Case study SpikingBody
Traditional motion analysis systems often suffer from high latency, inefficient energy consumption and limited adaptability. In the SpikingBody project, fortiss developed a neuromorphic AI system that combines event-based cameras with spiking neural networks (SNNs) to recognise movements in real time and with low energy consumption. The result is a groundbreaking prototype for motion recognition – initially tested in tennis – which lays the foundation for smarter human-machine interactions.

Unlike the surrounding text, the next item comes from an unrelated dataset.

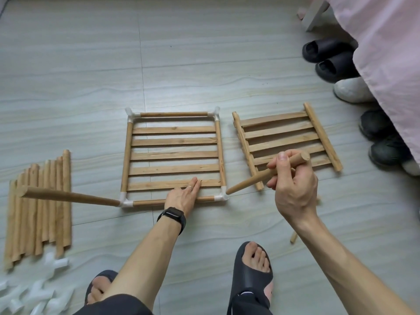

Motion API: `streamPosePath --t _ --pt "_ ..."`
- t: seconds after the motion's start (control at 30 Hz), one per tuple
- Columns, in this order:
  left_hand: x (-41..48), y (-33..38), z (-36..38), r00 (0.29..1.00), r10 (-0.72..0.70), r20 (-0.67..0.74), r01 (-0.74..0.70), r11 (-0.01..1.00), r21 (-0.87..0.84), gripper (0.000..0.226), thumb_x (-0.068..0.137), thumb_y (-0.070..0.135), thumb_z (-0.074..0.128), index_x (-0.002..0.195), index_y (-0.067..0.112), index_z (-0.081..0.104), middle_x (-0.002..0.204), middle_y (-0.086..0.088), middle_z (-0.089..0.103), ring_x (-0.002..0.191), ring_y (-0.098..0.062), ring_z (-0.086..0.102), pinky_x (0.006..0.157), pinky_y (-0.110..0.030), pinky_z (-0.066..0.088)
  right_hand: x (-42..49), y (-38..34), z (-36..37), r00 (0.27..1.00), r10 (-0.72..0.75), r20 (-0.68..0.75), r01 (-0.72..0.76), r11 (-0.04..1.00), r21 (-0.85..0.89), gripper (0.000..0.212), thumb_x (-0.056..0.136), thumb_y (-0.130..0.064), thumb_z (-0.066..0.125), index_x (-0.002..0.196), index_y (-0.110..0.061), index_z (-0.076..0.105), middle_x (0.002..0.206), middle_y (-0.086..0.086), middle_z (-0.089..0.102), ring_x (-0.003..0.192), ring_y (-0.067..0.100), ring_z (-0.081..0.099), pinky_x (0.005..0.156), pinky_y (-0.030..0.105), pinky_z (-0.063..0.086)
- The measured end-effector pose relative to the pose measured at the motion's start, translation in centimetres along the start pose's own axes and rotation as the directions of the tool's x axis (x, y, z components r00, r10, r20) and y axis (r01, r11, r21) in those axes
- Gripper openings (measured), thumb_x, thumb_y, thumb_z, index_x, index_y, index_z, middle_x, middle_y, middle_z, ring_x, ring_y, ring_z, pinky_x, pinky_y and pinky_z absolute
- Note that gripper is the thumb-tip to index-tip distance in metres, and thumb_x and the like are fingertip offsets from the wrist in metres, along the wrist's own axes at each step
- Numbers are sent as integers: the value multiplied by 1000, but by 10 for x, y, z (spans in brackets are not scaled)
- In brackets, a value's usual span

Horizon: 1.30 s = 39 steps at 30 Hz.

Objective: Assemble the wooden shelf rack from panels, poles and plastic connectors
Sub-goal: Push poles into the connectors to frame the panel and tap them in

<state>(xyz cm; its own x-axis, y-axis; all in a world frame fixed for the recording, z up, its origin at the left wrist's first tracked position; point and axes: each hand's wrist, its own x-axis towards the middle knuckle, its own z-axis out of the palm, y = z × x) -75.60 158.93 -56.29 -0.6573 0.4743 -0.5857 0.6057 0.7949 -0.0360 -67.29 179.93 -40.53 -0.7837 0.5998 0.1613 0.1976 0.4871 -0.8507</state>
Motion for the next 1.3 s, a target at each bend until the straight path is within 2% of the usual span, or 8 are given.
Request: streamPosePath --t 0.13,0.23,0.33,0.57,0.8,0.93,1.13,1.3 --pt "5 13 -3 999 -37 23 37 999 -7 76 97 -10 27 161 15 -5 169 3 -8 108 -26 64 72 -35 47 -1 0 -1 999 -11 37 11 1000 -14 41 103 -45 41 100 -6 56 84 -20 69 54 12 66 56 32 57" --pt "6 20 -4 998 -53 42 53 998 -17 75 96 -12 26 161 11 -5 169 0 -8 107 -26 66 81 -40 56 1 -2 -1 998 -14 59 16 999 -33 39 103 -42 43 99 -6 57 80 -14 69 54 11 67 57 35 57" --pt "6 21 -2 998 -60 26 60 998 -13 73 97 -10 25 161 10 -4 169 -1 -7 106 -25 66 77 -38 54 -1 -7 0 993 -51 107 57 997 -48 32 104 -38 44 99 -9 57 80 -10 69 56 10 67 57 39 57" --pt "5 17 2 998 -66 19 66 997 -29 76 98 -8 31 161 14 -4 170 2 -7 105 -22 66 68 -33 44 -21 -8 4 948 -236 216 254 965 -62 25 104 -36 44 94 -15 53 91 -16 68 58 7 66 53 26 49" --pt "7 15 4 998 -65 12 66 997 -38 80 95 -10 33 161 15 -4 169 3 -7 109 -20 64 68 -32 43 -33 -8 0 920 -269 286 298 952 -64 32 103 -37 44 93 -11 60 88 -29 64 61 4 65 54 23 47" --pt "7 13 3 998 -63 10 63 997 -38 82 95 -11 35 161 16 -4 170 3 -7 111 -20 63 68 -32 44 -42 -7 -1 898 -317 304 345 938 -43 24 104 -36 45 95 -17 56 80 -10 66 60 11 65 53 36 50" --pt "8 12 3 999 -45 -11 45 998 -36 80 95 -12 33 162 16 -3 170 2 -5 117 -21 60 72 -34 47 -45 -1 -2 905 -274 327 305 951 -47 25 103 -30 47 95 -11 59 83 -26 66 65 -3 67 55 14 47" --pt "8 11 3 1000 -21 -21 21 1000 -17 81 95 -11 36 161 13 -3 170 -2 -6 118 -23 60 78 -35 50 -16 -1 17 923 -257 286 286 956 -64 25 104 -26 48 94 -5 58 85 -7 72 59 4 65 58 16 49"
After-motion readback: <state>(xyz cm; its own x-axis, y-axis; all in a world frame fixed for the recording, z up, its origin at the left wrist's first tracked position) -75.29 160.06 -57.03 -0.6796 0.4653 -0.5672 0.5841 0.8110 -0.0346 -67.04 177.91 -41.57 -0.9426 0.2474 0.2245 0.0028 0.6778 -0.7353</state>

The SpikingBody project was funded by the Bavarian Research Foundation and led by fortiss. The aim was to further develop neuromorphic AI technologies for energy-efficient, real-time motion detection. The focus was on applications in robotics, industrial automation and interactive systems.
Challenge
Accurate real-time detection of human movements is essential for safe and responsive human-machine interaction. Conventional systems reach their limits in this regard due to high latency, high energy consumption and limited adaptability. In particular, traditional image-based methods require large amounts of data and significant computing power.
Solution
fortiss has developed a system modelled on the high energy efficiency and adaptability of biological neural processes. To achieve this, the team combined event-based image sensors with spiking neural networks (SNNs) running on Intel’s Loihi 2 neuromorphic chip. This interaction enables very fast yet extremely low-power data processing, as only relevant changes in the image signal are processed. The system follows a two-stage learning approach involving offline training and subsequent online adaptation, enabling new movement patterns to be detected even during operation. As a demonstrator, the system was used to recognise tennis strokes, reliably classifying and analysing movements such as serves, forehands and backhands in real time.
Result
- Development of a neuromorphic prototype for real-time gesture recognition using event-driven cameras and SNNs
- Recognition of tennis strokes such as the serve, forehand and backhand using just one sensor and with minimal latency
- High energy efficiency thanks to event-driven data processing and neuromorphic architecture (Loihi 2)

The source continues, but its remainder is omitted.